No início, a câmera está empoleirada acima de uma mesa de operações quando uma mulher empurra um bebê natimorto. A cena parece chocantemente direta por um motivo: o paciente e os médicos não são atores, e estamos testemunhando um parto real.
Vários funcionários da clínica onde Kulumbegashvili filmou a conhecem desde criança, uma conexão que ajudou a cultivar a confiança. Sukhitashvili e Kulumbegashvili estudaram as operações da clínica por mais de um ano e desenvolveram um relacionamento com pacientes, um dos quais, disse Kulumbegashvili, teve a idéia de filmar os nascimentos.
No meio do filme, uma cena tensa e mínima do aborto se desenrola realisticamente em uma longa tomada, mas é apenas uma performance. Como as cenas de nascimento, no entanto, isso demonstra a vulnerabilidade e a força dos corpos grávidas em extremis.
O restante de “abril” está comprometido em visualizar a turbulência espiritual de Nina diante de “poderes patriarcais grosseiros”, disse Guadagnino, que ajudou a arrecadar fundos para o filme.
Guadagnino foi o presidente do júri no Festival Internacional de Cinema de San Sebastián no ano em que “Beginning” ganhou quatro prêmios, incluindo o melhor filme, diretor e atriz (para Sukhitashvili, em seu primeiro papel com Kulumbegashvili). Depois de assinar para produzir “abril”, Guadagnino também recrutou o diretor de fotografia regular de Kulumbegashvili, Arseni Khachaturan, para atirar em seu romance de vampiros “Ossos and All”.

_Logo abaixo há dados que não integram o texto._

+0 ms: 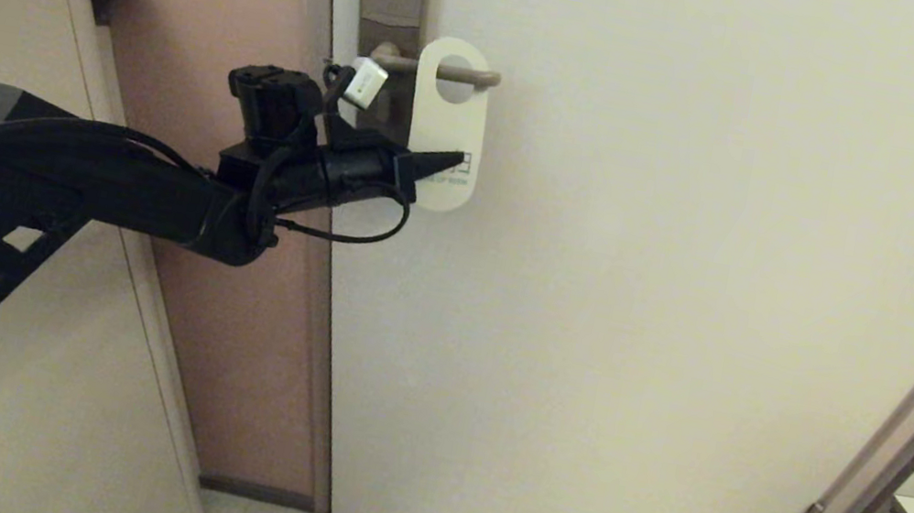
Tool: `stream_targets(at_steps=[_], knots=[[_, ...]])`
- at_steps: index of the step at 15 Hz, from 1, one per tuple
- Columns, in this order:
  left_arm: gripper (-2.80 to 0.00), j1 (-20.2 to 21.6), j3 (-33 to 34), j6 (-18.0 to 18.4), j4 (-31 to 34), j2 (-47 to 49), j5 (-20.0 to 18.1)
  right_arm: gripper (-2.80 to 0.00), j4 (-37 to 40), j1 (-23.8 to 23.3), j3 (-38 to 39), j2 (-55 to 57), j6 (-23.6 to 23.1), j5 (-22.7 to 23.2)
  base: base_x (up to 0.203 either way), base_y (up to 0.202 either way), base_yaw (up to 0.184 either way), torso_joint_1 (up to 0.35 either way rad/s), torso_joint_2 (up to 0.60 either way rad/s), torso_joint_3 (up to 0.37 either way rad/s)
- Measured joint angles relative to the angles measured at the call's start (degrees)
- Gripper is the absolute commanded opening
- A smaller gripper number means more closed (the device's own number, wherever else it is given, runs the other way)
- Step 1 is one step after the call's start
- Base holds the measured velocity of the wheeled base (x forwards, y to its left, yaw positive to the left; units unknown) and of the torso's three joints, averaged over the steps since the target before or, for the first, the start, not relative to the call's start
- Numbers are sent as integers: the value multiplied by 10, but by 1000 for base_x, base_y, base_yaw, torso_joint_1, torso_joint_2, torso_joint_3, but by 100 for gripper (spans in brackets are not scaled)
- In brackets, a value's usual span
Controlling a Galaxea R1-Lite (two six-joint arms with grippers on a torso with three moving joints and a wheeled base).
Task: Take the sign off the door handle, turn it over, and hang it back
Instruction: Take down the sign
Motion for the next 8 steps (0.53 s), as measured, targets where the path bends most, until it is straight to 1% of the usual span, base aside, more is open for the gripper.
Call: stream_targets(at_steps=[4, 8], knots=[[-280, -1, -37, 1, 21, 23, 0, -280, 0, 0, 0, 0, 0, 0, 0, 0, 0, 0, 0, 0], [-280, -9, -47, 1, 28, 36, 0, -280, 0, 0, 0, 0, 0, 0, 0, 0, 0, 0, 0, 0]])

Em 2024, na Itália nativa de Guadagnino, o governo aprovou uma lei Permitindo que grupos anti-aborto desempenhem um papel nas clínicas de planejamento familiar e nos Estados Unidos, a reversão de Roe v. Wade permitiu alguns Estados para implementar restrições no aborto. Guadagnino disse que “abril” apresenta o sofrimento daqueles negados o direito de escolher, de “formas ferozes e metafísicas”.
Na Geórgia, Kulumbegashvili disse, isso geralmente significa um sentimento de desamparo. “As pessoas não se preocupam em procurar ajuda porque sabem que os recursos são limitados e as autoridades não farão nada”, disse ela.

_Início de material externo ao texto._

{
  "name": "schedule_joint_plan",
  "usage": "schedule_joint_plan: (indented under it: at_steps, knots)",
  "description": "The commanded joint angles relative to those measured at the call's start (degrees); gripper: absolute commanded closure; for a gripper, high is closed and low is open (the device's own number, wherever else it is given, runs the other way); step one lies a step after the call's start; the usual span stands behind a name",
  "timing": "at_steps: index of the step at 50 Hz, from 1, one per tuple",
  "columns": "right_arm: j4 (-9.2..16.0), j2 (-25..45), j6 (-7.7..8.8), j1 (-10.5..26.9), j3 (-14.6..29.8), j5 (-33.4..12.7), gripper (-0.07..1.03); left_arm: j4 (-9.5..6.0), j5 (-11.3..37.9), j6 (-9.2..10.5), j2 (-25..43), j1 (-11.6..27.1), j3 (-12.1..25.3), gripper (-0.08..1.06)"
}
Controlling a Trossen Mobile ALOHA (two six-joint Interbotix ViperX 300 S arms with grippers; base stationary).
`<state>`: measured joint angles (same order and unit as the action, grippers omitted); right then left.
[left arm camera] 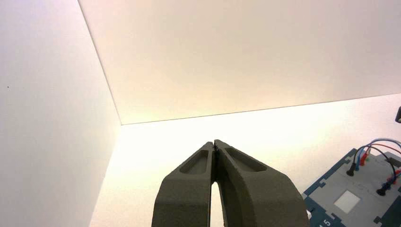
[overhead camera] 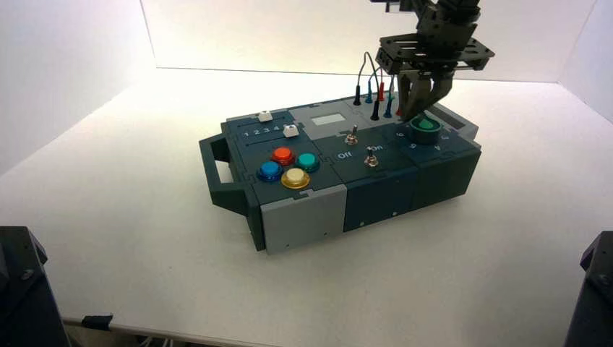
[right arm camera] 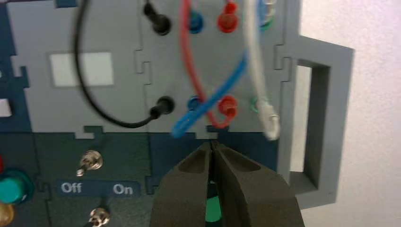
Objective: Turn the knob to position 4.
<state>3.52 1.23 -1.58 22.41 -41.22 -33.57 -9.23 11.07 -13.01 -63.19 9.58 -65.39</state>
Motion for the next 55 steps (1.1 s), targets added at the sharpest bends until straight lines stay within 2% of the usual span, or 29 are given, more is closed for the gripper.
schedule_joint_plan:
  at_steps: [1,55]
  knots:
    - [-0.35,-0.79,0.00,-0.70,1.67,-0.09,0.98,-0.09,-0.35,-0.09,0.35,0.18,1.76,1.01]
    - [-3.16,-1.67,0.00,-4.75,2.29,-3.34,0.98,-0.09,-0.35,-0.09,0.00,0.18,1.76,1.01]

“Talvez os filmes não importem no grande esquema das coisas, mas eu gosto de pensar que as mulheres e crianças que visitaram meu set, que eram tão abertas e entusiasmadas por se envolver, estavam fazendo pausas de suas vidas regulares”, disse Kulumbegashvili. “Talvez eles nunca tivessem imaginado como suas vidas poderiam ser diferentes até então.”